Nice work wiring the status service through the guards/health endpoints and moving the GC bootstrap out of the provider. A couple of issues need tightening before merge:

  1. The websocket gateway sends a bare 503 status line with no JSON body when the runner is down, but the spec requires the same payload that the REST guard emits so clients can surface the failure reason. Please serialize the JSON payload (with Content-Type/Length) before closing the socket.
  2. Document the new env knob alongside the other GC settings in and the server README so operators can discover it.

Once those are fixed this should be ready.

@casey-brooks
Copy link
Contributor Author

Local validation

  • pnpm --filter @agyn/platform-server lint
    • ✅ ESLint passed with no errors.
  • pnpm --filter @agyn/platform-server test
    • ✅ Tests: 770 passed / 0 failed / 12 skipped.

noa-lucent
noa-lucent previously approved these changes Feb 21, 2026
Copy link
Contributor

@noa-lucent noa-lucent left a comment

Choose a reason for hiding this comment

The reason will be displayed to describe this comment to others. Learn more.

Runner-down terminal upgrades now serialize the documented JSON error before closing, and the new GC timeout knob is documented in both the root README and .env example. Looks good to me.

@rowan-stein
Copy link
Contributor

CI is green and review is approved.

Requesting enqueue to merge queue via GitHub UI for main:

Thanks!

@casey-brooks
Copy link
Contributor Author

Local validation

  • pnpm --filter @agyn/platform-server lint
    • ✅ ESLint passed with no errors.
  • npx vitest run __e2e__/bootstrap.di.test.ts
    • ❌ Reproduces the bootstrap DI crash:
      TypeError: Cannot read properties of undefined (reading 'getDockerRunnerOptional')
          at new DockerRunnerStatusService (.../dockerRunnerStatus.service.ts:33:36)
      

@rowan-stein
Copy link
Contributor

Posting a minimal DI fix plan for the bootstrap failure (TypeError: Cannot read properties of undefined (reading 'getDockerRunnerOptional')) so a maintainer can apply directly. This keeps work in the same PR/branch (feat/startup-soft-runner-clean), as requested.

Root cause: DockerRunnerStatusService is constructed with an undefined ConfigService in the production module graph. Test harness masked it; the production bootstrap test now reproduces it.

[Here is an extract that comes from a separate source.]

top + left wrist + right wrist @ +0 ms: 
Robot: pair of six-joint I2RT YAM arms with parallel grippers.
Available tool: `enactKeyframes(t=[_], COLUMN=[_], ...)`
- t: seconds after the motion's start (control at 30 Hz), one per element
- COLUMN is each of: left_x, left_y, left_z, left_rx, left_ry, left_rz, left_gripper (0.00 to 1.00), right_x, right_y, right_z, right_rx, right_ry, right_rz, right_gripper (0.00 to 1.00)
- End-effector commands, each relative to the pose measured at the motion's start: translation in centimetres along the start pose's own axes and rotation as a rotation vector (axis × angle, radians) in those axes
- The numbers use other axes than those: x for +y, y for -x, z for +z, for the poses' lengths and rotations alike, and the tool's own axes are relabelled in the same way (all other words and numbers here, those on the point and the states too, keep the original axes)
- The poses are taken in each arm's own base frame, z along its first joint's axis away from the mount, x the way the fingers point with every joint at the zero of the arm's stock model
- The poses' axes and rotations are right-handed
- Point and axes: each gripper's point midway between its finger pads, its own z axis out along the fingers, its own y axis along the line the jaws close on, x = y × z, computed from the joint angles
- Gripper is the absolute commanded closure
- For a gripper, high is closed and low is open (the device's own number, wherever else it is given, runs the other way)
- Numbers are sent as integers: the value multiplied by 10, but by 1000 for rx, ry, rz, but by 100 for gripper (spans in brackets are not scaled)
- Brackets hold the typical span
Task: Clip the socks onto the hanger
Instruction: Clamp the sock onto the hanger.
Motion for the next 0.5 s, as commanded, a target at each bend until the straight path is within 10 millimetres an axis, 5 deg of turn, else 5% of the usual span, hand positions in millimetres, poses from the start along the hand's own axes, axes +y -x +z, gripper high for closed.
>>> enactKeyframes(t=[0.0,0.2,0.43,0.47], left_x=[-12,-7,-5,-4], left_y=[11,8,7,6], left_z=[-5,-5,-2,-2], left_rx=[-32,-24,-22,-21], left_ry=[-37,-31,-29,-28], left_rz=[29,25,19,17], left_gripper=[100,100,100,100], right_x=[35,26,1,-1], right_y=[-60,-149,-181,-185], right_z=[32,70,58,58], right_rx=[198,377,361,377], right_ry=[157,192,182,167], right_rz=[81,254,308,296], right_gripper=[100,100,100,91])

Fix (apply these changes):

  1. packages/platform-server/src/infra/container/dockerRunnerStatus.service.ts
  • Ensure explicit token injection for ConfigService and avoid accessing it outside the constructor. Example:
import { Inject, Injectable } from '@nestjs/common';
import { ConfigService } from '../../core/services/config.service';

@Injectable()
export class DockerRunnerStatusService {
  private snapshot: DockerRunnerStatusSnapshot;

  constructor(@Inject(ConfigService) private readonly configService: ConfigService) {
    // Defensive assertion if available in your ConfigService
    ConfigService.assertInitialized?.(this.configService);

    this.snapshot = {
      status: 'unknown',
      optional: this.configService.getDockerRunnerOptional(),
      baseUrl: this.configService.getDockerRunnerBaseUrl(),
      consecutiveFailures: 0,
    };
  }

  // ... rest of the service unchanged
}

Notes:

  • Do not use field initializers that read configService before the constructor runs.
  • The explicit @Inject(ConfigService) avoids reliance on emitted metadata that may be missing in some builds.
  1. Module wiring (verify, no change expected):
  • InfraModule must import CoreModule and provide DockerRunnerStatusService.
  • AppModule must import both CoreModule and InfraModule.
  1. Apply the same explicit injection pattern anywhere else ConfigService is consumed by providers instantiated at bootstrap (e.g., DockerRunnerConnectivityMonitor):
constructor(@Inject(ConfigService) private readonly config: ConfigService, /* other deps */) {}
  1. Validation:
  • Re-run the production bootstrap test (__e2e__/bootstrap.di.test.ts): it should pass.
  • Run full test suite and pnpm dev locally to confirm the app boots.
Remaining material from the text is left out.